(Stored items)
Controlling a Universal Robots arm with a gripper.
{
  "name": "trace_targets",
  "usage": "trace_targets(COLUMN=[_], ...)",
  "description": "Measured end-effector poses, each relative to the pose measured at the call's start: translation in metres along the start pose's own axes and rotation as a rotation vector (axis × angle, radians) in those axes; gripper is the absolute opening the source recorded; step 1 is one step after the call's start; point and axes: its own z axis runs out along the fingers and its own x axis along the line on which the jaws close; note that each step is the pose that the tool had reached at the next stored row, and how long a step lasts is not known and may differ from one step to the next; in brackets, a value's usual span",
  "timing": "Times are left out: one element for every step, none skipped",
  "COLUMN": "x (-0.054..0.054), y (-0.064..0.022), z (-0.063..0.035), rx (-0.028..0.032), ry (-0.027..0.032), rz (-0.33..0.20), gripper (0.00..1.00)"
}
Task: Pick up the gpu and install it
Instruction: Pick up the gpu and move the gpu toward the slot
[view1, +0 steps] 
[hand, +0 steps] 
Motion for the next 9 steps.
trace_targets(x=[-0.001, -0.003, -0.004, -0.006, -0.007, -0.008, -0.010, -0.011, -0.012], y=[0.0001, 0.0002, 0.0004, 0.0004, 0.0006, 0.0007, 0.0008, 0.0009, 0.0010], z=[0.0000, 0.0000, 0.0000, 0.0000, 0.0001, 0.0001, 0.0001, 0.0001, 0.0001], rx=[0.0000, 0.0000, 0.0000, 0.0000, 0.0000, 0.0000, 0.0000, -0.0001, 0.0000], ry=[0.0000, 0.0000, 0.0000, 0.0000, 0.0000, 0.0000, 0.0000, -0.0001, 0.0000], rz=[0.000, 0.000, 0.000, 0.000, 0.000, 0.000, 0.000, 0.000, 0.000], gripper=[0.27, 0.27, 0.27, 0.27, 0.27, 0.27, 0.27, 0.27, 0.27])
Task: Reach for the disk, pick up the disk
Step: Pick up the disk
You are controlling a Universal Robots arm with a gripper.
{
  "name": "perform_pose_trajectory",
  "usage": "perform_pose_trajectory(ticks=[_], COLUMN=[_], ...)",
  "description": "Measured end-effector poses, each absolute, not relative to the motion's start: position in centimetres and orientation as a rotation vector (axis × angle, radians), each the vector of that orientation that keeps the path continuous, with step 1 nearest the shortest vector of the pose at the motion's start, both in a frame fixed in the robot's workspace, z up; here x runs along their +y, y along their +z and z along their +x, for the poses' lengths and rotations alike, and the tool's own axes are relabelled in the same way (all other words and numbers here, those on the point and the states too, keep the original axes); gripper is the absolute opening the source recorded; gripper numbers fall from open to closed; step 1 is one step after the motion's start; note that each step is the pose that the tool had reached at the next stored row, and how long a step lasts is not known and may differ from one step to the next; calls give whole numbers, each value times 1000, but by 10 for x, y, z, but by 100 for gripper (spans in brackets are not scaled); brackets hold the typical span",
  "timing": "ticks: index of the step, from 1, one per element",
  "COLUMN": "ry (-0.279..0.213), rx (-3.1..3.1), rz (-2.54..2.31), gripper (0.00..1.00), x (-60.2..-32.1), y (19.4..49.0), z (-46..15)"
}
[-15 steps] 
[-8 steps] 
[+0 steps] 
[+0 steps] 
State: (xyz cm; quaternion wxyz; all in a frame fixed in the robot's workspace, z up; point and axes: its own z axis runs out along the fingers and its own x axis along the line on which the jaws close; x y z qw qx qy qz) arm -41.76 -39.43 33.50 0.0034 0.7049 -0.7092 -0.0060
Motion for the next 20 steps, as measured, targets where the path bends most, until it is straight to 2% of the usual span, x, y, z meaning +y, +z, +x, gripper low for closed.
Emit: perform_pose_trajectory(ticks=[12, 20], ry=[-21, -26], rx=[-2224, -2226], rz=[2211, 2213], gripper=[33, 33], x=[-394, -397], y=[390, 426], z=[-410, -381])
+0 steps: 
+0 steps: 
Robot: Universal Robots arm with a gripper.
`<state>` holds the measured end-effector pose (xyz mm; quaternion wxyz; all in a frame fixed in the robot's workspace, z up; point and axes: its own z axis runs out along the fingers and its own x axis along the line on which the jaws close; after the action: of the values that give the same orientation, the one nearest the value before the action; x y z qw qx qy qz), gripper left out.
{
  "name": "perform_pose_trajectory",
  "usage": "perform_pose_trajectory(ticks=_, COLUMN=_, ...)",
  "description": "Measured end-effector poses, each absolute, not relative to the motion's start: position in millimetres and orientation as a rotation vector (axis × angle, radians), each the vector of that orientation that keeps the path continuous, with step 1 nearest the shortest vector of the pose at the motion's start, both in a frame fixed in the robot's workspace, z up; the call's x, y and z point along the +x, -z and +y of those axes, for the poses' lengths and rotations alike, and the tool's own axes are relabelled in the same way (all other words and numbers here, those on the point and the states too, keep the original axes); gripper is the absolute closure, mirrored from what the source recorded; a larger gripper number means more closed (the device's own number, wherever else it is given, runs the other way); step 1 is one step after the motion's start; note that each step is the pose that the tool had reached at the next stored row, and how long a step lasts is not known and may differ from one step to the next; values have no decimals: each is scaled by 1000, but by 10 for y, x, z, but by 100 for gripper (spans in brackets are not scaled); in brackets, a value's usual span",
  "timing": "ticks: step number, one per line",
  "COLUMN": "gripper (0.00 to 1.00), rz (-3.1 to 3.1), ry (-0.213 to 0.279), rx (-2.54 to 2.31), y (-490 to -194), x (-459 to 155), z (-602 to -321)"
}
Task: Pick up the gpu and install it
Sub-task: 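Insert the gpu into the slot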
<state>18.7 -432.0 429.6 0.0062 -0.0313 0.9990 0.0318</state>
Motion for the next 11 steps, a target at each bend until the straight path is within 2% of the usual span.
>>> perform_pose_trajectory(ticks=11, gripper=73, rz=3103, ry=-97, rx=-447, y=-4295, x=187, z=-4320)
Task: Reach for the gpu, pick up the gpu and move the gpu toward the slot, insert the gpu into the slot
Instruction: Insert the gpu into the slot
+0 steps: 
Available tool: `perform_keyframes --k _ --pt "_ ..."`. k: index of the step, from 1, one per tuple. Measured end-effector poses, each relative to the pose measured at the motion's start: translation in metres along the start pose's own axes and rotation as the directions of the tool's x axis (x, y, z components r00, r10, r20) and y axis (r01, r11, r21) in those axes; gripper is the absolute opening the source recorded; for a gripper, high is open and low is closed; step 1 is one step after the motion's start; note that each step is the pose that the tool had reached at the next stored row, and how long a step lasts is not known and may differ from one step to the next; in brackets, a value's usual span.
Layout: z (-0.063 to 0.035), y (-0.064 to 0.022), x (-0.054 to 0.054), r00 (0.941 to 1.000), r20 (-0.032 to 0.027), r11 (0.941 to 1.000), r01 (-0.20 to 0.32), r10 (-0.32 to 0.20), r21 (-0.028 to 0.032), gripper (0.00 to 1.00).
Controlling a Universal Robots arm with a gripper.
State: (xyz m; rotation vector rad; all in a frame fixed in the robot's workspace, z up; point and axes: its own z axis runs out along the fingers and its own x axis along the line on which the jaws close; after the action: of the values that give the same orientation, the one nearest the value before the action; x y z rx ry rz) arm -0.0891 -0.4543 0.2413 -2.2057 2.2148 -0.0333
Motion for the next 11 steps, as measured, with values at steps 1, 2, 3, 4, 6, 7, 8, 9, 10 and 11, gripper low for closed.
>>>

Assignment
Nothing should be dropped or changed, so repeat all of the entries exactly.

Task output
Controlling a Universal Robots arm with a gripper.
{
  "name": "trace_targets",
  "usage": "trace_targets(COLUMN=[_], ...)",
  "description": "Measured end-effector poses, each relative to the pose measured at the call's start: translation in metres along the start pose's own axes and rotation as a rotation vector (axis × angle, radians) in those axes; gripper is the absolute opening the source recorded; step 1 is one step after the call's start; point and axes: its own z axis runs out along the fingers and its own x axis along the line on which the jaws close; note that each step is the pose that the tool had reached at the next stored row, and how long a step lasts is not known and may differ from one step to the next; in brackets, a value's usual span",
  "timing": "Times are left out: one element for every step, none skipped",
  "COLUMN": "x (-0.054..0.054), y (-0.064..0.022), z (-0.063..0.035), rx (-0.028..0.032), ry (-0.027..0.032), rz (-0.33..0.20), gripper (0.00..1.00)"
}
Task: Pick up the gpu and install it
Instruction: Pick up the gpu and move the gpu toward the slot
[view1, +0 steps] 
[hand, +0 steps] 
Motion for the next 9 steps.
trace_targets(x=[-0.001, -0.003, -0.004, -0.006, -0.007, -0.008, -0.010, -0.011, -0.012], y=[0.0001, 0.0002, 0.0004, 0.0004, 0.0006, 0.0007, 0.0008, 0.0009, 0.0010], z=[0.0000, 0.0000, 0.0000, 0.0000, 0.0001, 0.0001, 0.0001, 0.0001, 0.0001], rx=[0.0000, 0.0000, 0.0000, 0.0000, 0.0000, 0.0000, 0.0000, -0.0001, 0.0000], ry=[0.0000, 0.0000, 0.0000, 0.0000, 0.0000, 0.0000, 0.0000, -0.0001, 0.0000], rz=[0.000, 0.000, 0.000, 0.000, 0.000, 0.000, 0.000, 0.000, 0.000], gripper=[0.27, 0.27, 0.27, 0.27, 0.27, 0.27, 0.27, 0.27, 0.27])
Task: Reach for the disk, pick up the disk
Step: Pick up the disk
You are controlling a Universal Robots arm with a gripper.
{
  "name": "perform_pose_trajectory",
  "usage": "perform_pose_trajectory(ticks=[_], COLUMN=[_], ...)",
  "description": "Measured end-effector poses, each absolute, not relative to the motion's start: position in centimetres and orientation as a rotation vector (axis × angle, radians), each the vector of that orientation that keeps the path continuous, with step 1 nearest the shortest vector of the pose at the motion's start, both in a frame fixed in the robot's workspace, z up; here x runs along their +y, y along their +z and z along their +x, for the poses' lengths and rotations alike, and the tool's own axes are relabelled in the same way (all other words and numbers here, those on the point and the states too, keep the original axes); gripper is the absolute opening the source recorded; gripper numbers fall from open to closed; step 1 is one step after the motion's start; note that each step is the pose that the tool had reached at the next stored row, and how long a step lasts is not known and may differ from one step to the next; calls give whole numbers, each value times 1000, but by 10 for x, y, z, but by 100 for gripper (spans in brackets are not scaled); brackets hold the typical span",
  "timing": "ticks: index of the step, from 1, one per element",
  "COLUMN": "ry (-0.279..0.213), rx (-3.1..3.1), rz (-2.54..2.31), gripper (0.00..1.00), x (-60.2..-32.1), y (19.4..49.0), z (-46..15)"
}
[-15 steps] 
[-8 steps] 
[+0 steps] 
[+0 steps] 
State: (xyz cm; quaternion wxyz; all in a frame fixed in the robot's workspace, z up; point and axes: its own z axis runs out along the fingers and its own x axis along the line on which the jaws close; x y z qw qx qy qz) arm -41.76 -39.43 33.50 0.0034 0.7049 -0.7092 -0.0060
Motion for the next 20 steps, as measured, targets where the path bends most, until it is straight to 2% of the usual span, x, y, z meaning +y, +z, +x, gripper low for closed.
Emit: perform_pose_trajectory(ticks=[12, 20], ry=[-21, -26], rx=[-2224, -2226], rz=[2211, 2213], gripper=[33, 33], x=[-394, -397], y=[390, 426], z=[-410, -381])
+0 steps: 
+0 steps: 
Robot: Universal Robots arm with a gripper.
`<state>` holds the measured end-effector pose (xyz mm; quaternion wxyz; all in a frame fixed in the robot's workspace, z up; point and axes: its own z axis runs out along the fingers and its own x axis along the line on which the jaws close; after the action: of the values that give the same orientation, the one nearest the value before the action; x y z qw qx qy qz), gripper left out.
{
  "name": "perform_pose_trajectory",
  "usage": "perform_pose_trajectory(ticks=_, COLUMN=_, ...)",
  "description": "Measured end-effector poses, each absolute, not relative to the motion's start: position in millimetres and orientation as a rotation vector (axis × angle, radians), each the vector of that orientation that keeps the path continuous, with step 1 nearest the shortest vector of the pose at the motion's start, both in a frame fixed in the robot's workspace, z up; the call's x, y and z point along the +x, -z and +y of those axes, for the poses' lengths and rotations alike, and the tool's own axes are relabelled in the same way (all other words and numbers here, those on the point and the states too, keep the original axes); gripper is the absolute closure, mirrored from what the source recorded; a larger gripper number means more closed (the device's own number, wherever else it is given, runs the other way); step 1 is one step after the motion's start; note that each step is the pose that the tool had reached at the next stored row, and how long a step lasts is not known and may differ from one step to the next; values have no decimals: each is scaled by 1000, but by 10 for y, x, z, but by 100 for gripper (spans in brackets are not scaled); in brackets, a value's usual span",
  "timing": "ticks: step number, one per line",
  "COLUMN": "gripper (0.00 to 1.00), rz (-3.1 to 3.1), ry (-0.213 to 0.279), rx (-2.54 to 2.31), y (-490 to -194), x (-459 to 155), z (-602 to -321)"
}
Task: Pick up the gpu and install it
Sub-task: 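Insert the gpu into the slot
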<state>18.7 -432.0 429.6 0.0062 -0.0313 0.9990 0.0318</state>
Motion for the next 11 steps, a target at each bend until the straight path is within 2% of the usual span.
>>> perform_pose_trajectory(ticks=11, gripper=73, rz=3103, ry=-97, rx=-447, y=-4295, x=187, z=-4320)
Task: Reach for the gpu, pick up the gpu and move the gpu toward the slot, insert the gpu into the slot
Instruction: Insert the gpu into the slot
+0 steps: 
Available tool: `perform_keyframes --k _ --pt "_ ..."`. k: index of the step, from 1, one per tuple. Measured end-effector poses, each relative to the pose measured at the motion's start: translation in metres along the start pose's own axes and rotation as the directions of the tool's x axis (x, y, z components r00, r10, r20) and y axis (r01, r11, r21) in those axes; gripper is the absolute opening the source recorded; for a gripper, high is open and low is closed; step 1 is one step after the motion's start; note that each step is the pose that the tool had reached at the next stored row, and how long a step lasts is not known and may differ from one step to the next; in brackets, a value's usual span.
Layout: z (-0.063 to 0.035), y (-0.064 to 0.022), x (-0.054 to 0.054), r00 (0.941 to 1.000), r20 (-0.032 to 0.027), r11 (0.941 to 1.000), r01 (-0.20 to 0.32), r10 (-0.32 to 0.20), r21 (-0.028 to 0.032), gripper (0.00 to 1.00).
Controlling a Universal Robots arm with a gripper.
State: (xyz m; rotation vector rad; all in a frame fixed in the robot's workspace, z up; point and axes: its own z axis runs out along the fingers and its own x axis along the line on which the jaws close; after the action: of the values that give the same orientation, the one nearest the value before the action; x y z rx ry rz) arm -0.0891 -0.4543 0.2413 -2.2057 2.2148 -0.0333
Motion for the next 11 steps, as measured, with values at steps 1, 2, 3, 4, 6, 7, 8, 9, 10 and 11, gripper low for closed.
>>>

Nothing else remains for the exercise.